**Aim of the exercise**
Take the lines below beginning at the line that has "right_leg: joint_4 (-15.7" and stopping after the line that has "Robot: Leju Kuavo", and print them exactly as they are, with no other lines.

Records contained in a dataset
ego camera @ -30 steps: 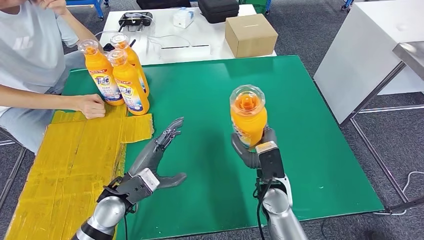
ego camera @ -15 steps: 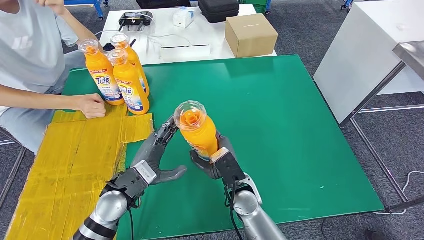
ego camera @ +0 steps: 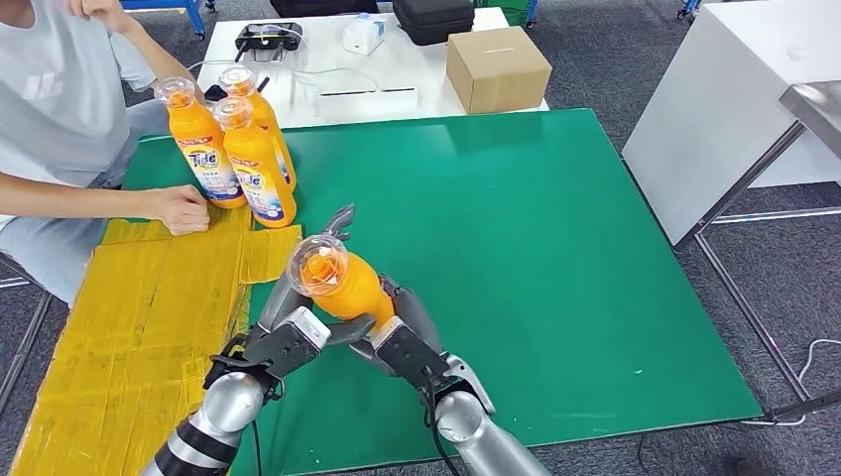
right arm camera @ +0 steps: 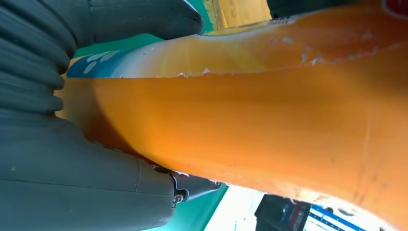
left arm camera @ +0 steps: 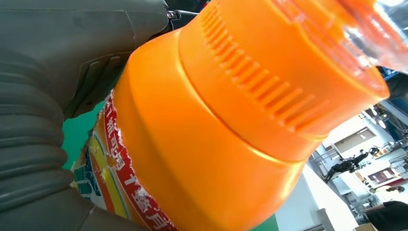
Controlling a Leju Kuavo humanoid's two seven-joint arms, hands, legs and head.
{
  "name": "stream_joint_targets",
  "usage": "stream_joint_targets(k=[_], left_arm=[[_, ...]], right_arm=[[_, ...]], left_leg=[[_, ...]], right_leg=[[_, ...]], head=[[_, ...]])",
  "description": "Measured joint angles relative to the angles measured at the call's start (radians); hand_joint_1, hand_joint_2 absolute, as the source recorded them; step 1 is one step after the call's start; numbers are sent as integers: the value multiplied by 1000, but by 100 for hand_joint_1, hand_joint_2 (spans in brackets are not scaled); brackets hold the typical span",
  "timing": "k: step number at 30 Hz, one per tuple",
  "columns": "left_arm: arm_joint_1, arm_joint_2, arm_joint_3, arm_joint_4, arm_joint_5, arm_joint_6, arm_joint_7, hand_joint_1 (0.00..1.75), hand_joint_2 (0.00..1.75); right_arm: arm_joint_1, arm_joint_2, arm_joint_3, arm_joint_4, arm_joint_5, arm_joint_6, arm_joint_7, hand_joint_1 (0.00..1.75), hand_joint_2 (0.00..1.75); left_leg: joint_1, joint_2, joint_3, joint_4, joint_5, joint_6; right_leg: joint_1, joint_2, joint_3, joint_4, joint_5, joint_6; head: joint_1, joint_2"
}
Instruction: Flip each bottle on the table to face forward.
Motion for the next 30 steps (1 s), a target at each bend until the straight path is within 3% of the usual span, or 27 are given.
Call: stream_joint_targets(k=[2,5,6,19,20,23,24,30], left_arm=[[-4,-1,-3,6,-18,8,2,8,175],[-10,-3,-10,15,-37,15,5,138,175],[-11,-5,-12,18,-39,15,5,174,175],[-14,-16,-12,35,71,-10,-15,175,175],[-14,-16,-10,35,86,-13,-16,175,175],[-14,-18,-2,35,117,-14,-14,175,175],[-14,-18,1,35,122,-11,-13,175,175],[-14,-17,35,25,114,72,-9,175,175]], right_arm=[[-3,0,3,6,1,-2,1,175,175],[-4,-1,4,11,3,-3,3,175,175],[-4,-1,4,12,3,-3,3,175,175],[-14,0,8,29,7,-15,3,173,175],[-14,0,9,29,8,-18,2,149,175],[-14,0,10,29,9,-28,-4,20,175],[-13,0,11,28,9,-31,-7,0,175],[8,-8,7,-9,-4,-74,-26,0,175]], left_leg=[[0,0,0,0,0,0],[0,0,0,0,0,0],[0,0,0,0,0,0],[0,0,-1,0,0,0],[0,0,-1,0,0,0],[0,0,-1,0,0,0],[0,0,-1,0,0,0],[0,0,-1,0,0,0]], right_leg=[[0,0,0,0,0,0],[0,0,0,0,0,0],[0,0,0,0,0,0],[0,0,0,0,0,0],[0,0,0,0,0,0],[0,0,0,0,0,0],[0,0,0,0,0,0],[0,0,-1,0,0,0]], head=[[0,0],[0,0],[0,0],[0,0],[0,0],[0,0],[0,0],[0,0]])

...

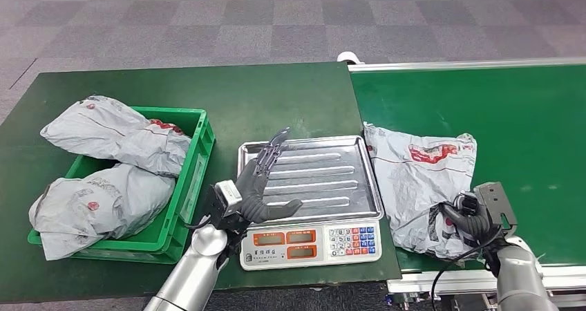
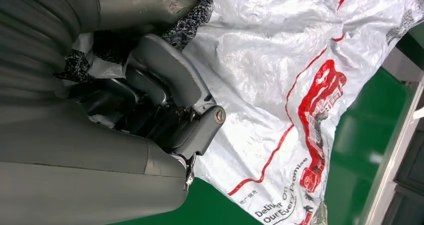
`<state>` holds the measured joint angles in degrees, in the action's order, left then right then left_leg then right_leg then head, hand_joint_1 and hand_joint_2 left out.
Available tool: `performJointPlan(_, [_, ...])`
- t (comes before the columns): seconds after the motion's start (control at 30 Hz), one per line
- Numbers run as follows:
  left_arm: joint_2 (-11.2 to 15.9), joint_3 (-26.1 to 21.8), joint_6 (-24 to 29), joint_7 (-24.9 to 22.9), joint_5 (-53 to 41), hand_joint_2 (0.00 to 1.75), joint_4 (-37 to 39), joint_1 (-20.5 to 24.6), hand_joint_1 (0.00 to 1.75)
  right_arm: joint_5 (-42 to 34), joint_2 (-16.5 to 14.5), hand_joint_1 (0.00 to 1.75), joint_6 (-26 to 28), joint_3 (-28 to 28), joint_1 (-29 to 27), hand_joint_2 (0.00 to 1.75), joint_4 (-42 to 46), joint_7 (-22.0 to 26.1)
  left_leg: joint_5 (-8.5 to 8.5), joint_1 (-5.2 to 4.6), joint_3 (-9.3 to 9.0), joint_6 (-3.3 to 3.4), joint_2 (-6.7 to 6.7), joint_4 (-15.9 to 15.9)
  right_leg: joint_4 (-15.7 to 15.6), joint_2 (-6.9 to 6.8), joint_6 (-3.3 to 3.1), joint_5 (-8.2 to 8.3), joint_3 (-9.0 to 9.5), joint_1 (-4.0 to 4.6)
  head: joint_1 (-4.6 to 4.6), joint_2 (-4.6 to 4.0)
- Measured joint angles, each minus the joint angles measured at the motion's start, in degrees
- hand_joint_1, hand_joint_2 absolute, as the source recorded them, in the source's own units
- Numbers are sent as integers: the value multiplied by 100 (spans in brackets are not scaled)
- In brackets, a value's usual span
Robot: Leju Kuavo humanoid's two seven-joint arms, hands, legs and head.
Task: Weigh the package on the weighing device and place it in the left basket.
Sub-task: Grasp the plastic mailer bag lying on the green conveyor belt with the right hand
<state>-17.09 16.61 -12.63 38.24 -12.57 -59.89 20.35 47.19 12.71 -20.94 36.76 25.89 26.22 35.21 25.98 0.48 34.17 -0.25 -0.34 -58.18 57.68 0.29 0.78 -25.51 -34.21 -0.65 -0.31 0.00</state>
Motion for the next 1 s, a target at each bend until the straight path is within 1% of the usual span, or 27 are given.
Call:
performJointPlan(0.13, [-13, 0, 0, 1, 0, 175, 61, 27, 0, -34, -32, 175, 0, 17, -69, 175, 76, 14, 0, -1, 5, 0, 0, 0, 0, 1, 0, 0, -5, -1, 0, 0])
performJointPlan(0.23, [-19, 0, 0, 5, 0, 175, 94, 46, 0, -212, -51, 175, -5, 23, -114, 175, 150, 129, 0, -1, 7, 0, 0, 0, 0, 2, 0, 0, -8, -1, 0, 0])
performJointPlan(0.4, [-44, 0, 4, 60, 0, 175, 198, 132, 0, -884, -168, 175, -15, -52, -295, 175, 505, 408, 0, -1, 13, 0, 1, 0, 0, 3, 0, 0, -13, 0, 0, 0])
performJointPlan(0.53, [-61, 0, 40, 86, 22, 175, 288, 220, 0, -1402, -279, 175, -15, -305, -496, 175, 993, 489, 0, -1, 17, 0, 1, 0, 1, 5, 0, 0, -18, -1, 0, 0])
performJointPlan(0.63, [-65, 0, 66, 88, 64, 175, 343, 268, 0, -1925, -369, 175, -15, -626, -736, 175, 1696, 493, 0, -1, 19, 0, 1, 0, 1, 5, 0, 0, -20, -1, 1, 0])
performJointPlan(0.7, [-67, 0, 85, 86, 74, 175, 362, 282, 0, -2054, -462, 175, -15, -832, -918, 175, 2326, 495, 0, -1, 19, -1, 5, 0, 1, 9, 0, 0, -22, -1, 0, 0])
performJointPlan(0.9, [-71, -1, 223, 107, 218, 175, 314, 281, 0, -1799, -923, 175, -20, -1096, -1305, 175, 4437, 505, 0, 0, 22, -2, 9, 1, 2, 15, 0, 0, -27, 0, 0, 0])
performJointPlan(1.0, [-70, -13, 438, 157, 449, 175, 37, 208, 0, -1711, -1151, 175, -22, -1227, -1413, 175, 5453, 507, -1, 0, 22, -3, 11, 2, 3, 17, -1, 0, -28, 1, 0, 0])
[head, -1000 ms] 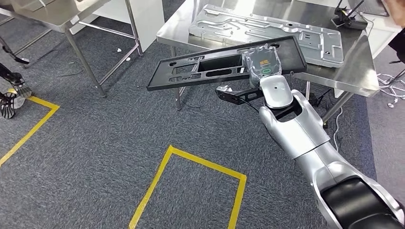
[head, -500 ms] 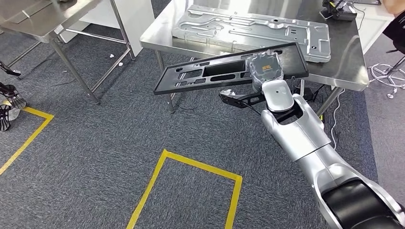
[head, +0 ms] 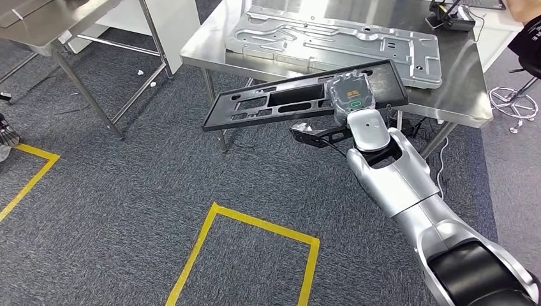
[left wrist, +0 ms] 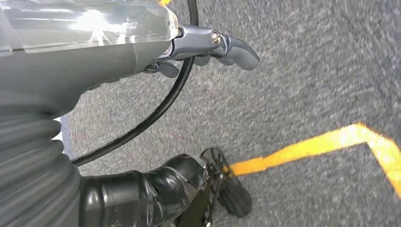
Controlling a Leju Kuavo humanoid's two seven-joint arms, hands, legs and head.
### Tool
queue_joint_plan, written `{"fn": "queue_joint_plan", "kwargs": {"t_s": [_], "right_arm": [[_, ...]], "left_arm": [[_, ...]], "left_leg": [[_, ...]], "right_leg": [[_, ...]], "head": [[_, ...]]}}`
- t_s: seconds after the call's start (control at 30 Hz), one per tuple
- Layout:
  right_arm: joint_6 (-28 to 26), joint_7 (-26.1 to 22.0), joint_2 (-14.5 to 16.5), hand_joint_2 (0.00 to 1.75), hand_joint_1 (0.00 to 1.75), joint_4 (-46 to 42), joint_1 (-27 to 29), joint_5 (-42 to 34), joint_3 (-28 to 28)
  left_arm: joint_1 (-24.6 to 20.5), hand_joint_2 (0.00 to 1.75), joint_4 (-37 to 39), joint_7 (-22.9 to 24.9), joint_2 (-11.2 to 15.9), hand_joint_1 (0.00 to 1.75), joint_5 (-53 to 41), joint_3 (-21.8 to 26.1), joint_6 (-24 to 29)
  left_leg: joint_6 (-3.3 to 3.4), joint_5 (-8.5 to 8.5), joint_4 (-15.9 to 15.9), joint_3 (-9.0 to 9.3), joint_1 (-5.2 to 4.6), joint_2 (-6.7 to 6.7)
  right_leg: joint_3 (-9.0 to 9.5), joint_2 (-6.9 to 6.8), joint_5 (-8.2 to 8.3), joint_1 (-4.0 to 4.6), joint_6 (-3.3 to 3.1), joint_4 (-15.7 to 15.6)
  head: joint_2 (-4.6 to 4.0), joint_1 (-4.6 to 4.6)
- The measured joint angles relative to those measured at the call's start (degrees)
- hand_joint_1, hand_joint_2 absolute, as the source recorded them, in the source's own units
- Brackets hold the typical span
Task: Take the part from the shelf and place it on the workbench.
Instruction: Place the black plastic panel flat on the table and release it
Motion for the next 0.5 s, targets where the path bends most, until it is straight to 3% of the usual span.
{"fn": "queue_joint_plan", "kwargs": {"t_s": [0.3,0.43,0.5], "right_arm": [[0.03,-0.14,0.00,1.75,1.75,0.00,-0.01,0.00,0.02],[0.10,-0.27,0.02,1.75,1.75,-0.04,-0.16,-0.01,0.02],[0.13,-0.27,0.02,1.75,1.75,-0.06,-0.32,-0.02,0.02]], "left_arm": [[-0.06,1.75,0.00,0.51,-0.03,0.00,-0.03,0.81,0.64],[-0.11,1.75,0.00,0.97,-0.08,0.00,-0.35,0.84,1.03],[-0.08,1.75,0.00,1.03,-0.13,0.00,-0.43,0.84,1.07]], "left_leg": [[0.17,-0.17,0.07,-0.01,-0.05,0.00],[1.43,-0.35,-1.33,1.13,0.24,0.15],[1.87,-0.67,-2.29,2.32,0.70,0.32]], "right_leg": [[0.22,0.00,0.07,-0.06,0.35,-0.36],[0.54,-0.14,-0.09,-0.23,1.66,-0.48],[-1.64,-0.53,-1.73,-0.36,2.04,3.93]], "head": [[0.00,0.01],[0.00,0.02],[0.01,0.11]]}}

**Result below**
  right_leg: joint_4 (-15.7 to 15.6), joint_2 (-6.9 to 6.8), joint_6 (-3.3 to 3.1), joint_5 (-8.2 to 8.3), joint_3 (-9.0 to 9.5), joint_1 (-4.0 to 4.6)
  head: joint_1 (-4.6 to 4.6), joint_2 (-4.6 to 4.0)
- Measured joint angles, each minus the joint angles measured at the motion's start, in degrees
- hand_joint_1, hand_joint_2 absolute, as the source recorded them, in the source's own units
- Numbers are sent as integers: the value multiplied by 100 (spans in brackets are not scaled)
- In brackets, a value's usual span
Robot: Leju Kuavo humanoid's two seven-joint arms, hands, legs and head.

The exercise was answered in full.